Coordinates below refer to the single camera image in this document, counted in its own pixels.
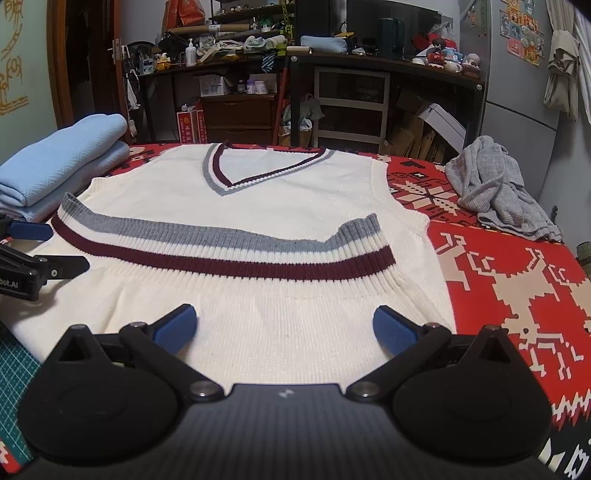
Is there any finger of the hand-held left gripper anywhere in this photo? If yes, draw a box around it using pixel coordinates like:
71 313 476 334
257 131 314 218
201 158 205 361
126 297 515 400
0 216 54 242
0 247 90 280

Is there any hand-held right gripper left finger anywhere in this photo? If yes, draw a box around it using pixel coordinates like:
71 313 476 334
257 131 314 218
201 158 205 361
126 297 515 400
41 304 225 402

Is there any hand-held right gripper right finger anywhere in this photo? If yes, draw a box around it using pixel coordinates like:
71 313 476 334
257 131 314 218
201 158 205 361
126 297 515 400
346 305 527 402

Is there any cream knit vest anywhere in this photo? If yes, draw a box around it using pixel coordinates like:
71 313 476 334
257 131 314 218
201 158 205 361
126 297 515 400
9 142 458 388

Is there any light blue folded sweater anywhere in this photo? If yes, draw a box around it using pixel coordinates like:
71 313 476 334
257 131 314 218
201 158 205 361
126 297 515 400
0 113 131 222

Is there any green cutting mat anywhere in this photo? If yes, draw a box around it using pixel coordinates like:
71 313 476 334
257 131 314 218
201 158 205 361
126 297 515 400
0 318 42 467

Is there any red patterned blanket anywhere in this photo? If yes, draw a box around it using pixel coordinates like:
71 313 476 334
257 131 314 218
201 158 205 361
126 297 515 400
0 141 591 480

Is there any wooden door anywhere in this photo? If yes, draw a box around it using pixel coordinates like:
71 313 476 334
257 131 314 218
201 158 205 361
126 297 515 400
46 0 127 137

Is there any cluttered dark wooden desk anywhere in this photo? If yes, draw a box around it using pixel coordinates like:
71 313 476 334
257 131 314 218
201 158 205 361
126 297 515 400
136 0 296 145

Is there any grey crumpled garment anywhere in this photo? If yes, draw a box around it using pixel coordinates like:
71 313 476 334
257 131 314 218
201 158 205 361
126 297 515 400
444 135 564 243

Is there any stack of brown cardboard boxes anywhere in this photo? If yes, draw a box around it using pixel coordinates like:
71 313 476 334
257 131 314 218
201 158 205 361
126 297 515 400
382 88 460 163

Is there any black fan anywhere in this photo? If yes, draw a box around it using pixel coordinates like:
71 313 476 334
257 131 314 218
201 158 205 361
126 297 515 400
124 42 157 75

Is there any white cardboard box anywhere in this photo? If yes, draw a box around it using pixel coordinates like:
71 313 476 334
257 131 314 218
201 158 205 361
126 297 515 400
416 102 468 153

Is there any brown wooden drawer cabinet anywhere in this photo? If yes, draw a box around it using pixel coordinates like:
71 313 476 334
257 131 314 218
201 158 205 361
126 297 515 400
202 95 279 145

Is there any white plastic drawer unit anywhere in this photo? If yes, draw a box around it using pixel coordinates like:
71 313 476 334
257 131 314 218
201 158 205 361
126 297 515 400
313 66 391 151

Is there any grey refrigerator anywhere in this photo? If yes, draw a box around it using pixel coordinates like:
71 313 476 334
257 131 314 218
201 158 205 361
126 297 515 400
480 0 587 210

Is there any small white carton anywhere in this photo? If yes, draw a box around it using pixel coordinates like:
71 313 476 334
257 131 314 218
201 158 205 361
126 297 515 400
198 75 232 97

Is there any black desk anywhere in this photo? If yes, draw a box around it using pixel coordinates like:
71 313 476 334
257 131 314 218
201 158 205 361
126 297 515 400
288 52 486 155

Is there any orange red bag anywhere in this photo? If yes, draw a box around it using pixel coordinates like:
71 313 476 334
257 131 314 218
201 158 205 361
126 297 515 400
165 0 206 28

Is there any cardboard tube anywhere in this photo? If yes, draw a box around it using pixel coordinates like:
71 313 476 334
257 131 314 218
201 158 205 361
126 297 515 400
168 22 256 37

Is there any cluster of figurines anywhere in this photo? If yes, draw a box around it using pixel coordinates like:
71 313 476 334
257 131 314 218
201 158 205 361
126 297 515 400
410 32 482 78

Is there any light blue pouch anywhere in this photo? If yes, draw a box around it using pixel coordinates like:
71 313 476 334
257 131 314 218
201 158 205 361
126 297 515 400
300 34 348 55

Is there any black monitor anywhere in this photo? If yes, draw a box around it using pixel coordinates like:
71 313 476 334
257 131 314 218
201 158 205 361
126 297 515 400
346 0 456 47

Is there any lime green plastic stand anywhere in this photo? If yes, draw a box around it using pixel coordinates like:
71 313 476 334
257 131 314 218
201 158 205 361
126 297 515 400
278 0 297 43

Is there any cluster of fridge magnets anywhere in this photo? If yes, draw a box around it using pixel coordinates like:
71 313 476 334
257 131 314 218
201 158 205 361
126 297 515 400
499 0 546 66

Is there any white curtain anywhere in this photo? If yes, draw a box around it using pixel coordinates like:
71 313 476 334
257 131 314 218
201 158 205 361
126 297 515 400
570 4 591 126

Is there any gold wall decal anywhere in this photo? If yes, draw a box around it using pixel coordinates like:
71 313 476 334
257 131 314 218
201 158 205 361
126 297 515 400
0 0 29 117

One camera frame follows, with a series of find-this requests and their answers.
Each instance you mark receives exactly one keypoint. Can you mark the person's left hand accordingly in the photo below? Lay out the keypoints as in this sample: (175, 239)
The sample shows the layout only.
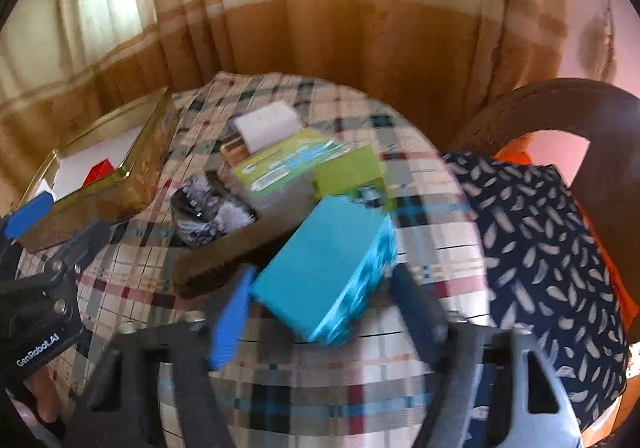
(45, 400)

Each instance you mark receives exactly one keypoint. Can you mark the plaid tablecloth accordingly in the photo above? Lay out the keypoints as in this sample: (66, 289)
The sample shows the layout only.
(350, 403)

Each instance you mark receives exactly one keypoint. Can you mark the white box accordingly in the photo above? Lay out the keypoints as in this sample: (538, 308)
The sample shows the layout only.
(265, 125)

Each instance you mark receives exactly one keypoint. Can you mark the white paper sheet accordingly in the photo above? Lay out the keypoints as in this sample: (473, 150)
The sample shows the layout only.
(100, 147)

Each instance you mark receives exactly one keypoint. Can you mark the purple box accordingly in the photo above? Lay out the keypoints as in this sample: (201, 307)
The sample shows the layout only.
(233, 127)

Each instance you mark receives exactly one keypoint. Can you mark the black and white patterned item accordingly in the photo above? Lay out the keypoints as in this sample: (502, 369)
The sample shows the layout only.
(210, 213)

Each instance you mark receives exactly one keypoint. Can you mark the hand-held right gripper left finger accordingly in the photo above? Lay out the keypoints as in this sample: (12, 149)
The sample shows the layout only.
(231, 318)

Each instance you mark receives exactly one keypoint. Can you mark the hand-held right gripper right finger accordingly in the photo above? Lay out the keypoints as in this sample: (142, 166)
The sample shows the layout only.
(417, 313)

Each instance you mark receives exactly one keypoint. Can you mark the brown cardboard box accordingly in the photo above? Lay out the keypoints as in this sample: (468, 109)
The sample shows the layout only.
(225, 260)

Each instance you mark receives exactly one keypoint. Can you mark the cream and brown curtain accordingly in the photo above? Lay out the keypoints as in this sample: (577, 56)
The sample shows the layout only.
(350, 52)

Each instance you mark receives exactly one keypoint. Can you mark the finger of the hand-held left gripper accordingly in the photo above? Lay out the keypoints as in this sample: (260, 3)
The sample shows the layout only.
(30, 215)
(80, 243)

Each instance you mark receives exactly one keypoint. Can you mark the white yellow packet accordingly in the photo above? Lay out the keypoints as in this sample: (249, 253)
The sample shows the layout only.
(280, 167)

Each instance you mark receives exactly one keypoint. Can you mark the brown chair back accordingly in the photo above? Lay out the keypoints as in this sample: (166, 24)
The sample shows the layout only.
(565, 100)

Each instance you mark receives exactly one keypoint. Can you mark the red box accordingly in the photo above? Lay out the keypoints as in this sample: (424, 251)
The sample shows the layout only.
(100, 172)

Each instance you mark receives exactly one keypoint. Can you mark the green box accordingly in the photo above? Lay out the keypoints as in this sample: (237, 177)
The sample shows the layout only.
(350, 172)

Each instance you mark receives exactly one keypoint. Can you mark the dark blue feather-print cushion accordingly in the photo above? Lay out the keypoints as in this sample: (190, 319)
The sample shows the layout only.
(540, 253)

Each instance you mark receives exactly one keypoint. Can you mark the copper box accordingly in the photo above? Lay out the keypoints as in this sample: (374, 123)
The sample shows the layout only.
(232, 153)

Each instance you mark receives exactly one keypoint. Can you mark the gold tray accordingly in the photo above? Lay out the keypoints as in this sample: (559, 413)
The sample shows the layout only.
(125, 200)

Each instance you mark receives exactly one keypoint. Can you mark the teal box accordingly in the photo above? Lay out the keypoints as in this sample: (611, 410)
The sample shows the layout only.
(320, 268)

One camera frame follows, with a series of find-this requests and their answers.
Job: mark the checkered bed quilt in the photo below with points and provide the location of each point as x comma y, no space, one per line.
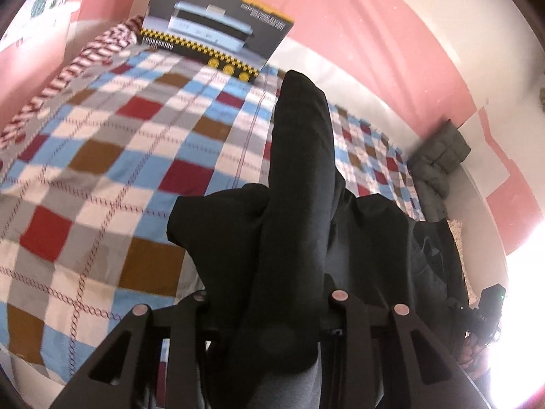
106,170

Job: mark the pineapple print cloth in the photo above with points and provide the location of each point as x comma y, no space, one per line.
38,4

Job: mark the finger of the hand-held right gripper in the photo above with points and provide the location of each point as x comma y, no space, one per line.
459,305

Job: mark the cooking pot cardboard box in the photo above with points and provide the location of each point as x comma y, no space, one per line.
213,21

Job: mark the person's right hand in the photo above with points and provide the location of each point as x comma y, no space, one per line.
470,351

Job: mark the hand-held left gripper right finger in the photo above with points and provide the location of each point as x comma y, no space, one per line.
345,319

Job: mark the black jacket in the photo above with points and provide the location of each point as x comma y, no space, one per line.
298,179

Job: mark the grey padded garment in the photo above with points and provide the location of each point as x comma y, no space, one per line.
438,157

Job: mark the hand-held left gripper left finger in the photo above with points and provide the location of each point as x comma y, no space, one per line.
191,319

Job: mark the red white striped cloth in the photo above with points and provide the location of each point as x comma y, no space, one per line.
85,59

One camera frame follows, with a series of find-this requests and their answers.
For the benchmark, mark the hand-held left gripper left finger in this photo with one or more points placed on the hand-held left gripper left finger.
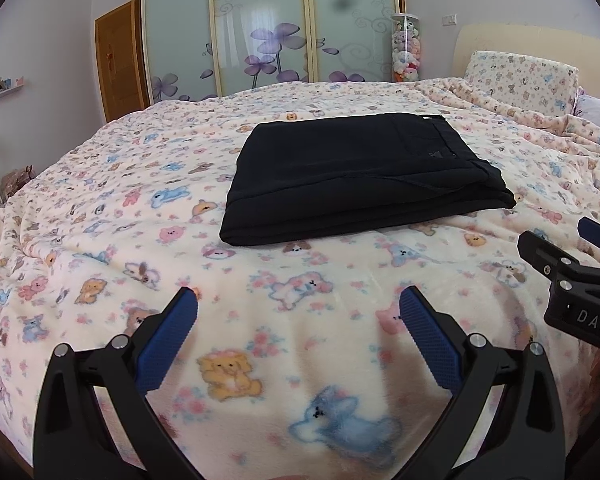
= = = = = = =
Directions for this task ->
Give only the number of lines in the preceding material that contain the string "plastic".

Reply to the task ->
2